▶ [EXERCISE DESCRIPTION]:
Your job is to return the whole listing unchanged while skipping its images.

▶ [COLLECTED DATA]:
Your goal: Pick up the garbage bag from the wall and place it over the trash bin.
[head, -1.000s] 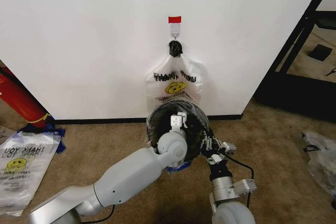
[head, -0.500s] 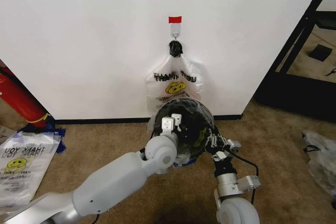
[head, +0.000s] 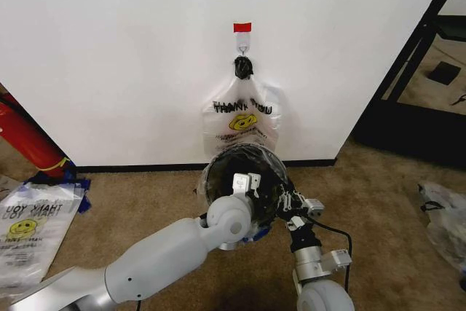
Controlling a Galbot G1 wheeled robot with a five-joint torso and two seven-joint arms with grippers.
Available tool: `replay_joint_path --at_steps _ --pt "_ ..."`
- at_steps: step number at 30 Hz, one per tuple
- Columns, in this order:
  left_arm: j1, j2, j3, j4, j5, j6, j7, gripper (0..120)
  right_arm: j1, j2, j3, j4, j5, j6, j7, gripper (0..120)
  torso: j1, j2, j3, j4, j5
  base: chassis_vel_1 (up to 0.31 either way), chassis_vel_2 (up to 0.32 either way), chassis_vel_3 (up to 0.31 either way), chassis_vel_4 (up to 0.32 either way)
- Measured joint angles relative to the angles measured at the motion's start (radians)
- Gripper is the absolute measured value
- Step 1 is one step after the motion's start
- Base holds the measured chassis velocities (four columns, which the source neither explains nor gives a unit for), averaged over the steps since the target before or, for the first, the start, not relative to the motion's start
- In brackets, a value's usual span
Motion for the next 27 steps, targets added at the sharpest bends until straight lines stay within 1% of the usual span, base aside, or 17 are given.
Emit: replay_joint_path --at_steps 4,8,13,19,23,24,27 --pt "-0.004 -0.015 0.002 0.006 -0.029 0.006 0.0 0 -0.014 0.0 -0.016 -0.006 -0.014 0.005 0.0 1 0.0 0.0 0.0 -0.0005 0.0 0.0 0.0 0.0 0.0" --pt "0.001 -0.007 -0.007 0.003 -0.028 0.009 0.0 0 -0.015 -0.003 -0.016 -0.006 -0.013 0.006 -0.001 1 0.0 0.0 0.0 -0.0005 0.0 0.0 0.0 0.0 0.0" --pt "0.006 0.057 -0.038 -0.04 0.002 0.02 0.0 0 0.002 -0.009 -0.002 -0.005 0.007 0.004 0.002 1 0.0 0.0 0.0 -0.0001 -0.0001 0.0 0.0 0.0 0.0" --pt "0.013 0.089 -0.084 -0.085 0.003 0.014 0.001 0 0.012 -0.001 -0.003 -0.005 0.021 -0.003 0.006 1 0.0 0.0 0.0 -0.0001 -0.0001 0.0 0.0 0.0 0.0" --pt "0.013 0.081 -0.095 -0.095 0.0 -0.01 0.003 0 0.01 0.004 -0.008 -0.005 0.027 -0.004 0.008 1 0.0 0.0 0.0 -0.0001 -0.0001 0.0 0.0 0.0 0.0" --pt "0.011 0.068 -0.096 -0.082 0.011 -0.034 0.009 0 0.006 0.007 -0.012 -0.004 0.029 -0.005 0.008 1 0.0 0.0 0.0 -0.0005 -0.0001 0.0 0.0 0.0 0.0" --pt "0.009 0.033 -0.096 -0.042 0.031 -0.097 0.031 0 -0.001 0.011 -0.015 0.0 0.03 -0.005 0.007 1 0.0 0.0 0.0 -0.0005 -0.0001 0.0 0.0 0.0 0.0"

▶ [RESULT OF THE TASK]:
Your goal: Pick up the garbage bag from the wall and place it over the trash bin.
[head, -1.000s] 
[head, -0.500s] 
[head, +0.000s] 
Controlling a Galbot G1 wheeled robot with a five-joint torso and two seven-joint arms with grippers.
Available tool: `replay_joint_path --at_steps _ --pt "_ ..."`
- at_steps: step number at 30 Hz, one per tuple
- Columns, in this order:
  left_arm: j1, j2, j3, j4, j5, j6, j7, gripper (0..120)
  right_arm: j1, j2, j3, j4, j5, j6, j7, gripper (0..120)
  torso: j1, j2, j3, j4, j5
  base: chassis_vel_1 (up to 0.31 either way), chassis_vel_2 (up to 0.32 either way), chassis_vel_3 (up to 0.31 either way), chassis_vel_4 (up to 0.32 either way)
- Measured joint angles relative to the angles measured at the motion's start (radians)
- Gripper is the absolute measured value
- Step 1 is one step after the motion's start
- Base holds the measured chassis velocities (four columns, which the source neither explains nor gives a unit for), averaged over the steps since the target before or, for the first, the start, not relative to the motion's start
- In brackets, a value's usual span
Motion for the next 27 steps, targets added at the sharpest bends until straight lines stay within 1% of the usual span, base aside, or 17 are given.
Emit: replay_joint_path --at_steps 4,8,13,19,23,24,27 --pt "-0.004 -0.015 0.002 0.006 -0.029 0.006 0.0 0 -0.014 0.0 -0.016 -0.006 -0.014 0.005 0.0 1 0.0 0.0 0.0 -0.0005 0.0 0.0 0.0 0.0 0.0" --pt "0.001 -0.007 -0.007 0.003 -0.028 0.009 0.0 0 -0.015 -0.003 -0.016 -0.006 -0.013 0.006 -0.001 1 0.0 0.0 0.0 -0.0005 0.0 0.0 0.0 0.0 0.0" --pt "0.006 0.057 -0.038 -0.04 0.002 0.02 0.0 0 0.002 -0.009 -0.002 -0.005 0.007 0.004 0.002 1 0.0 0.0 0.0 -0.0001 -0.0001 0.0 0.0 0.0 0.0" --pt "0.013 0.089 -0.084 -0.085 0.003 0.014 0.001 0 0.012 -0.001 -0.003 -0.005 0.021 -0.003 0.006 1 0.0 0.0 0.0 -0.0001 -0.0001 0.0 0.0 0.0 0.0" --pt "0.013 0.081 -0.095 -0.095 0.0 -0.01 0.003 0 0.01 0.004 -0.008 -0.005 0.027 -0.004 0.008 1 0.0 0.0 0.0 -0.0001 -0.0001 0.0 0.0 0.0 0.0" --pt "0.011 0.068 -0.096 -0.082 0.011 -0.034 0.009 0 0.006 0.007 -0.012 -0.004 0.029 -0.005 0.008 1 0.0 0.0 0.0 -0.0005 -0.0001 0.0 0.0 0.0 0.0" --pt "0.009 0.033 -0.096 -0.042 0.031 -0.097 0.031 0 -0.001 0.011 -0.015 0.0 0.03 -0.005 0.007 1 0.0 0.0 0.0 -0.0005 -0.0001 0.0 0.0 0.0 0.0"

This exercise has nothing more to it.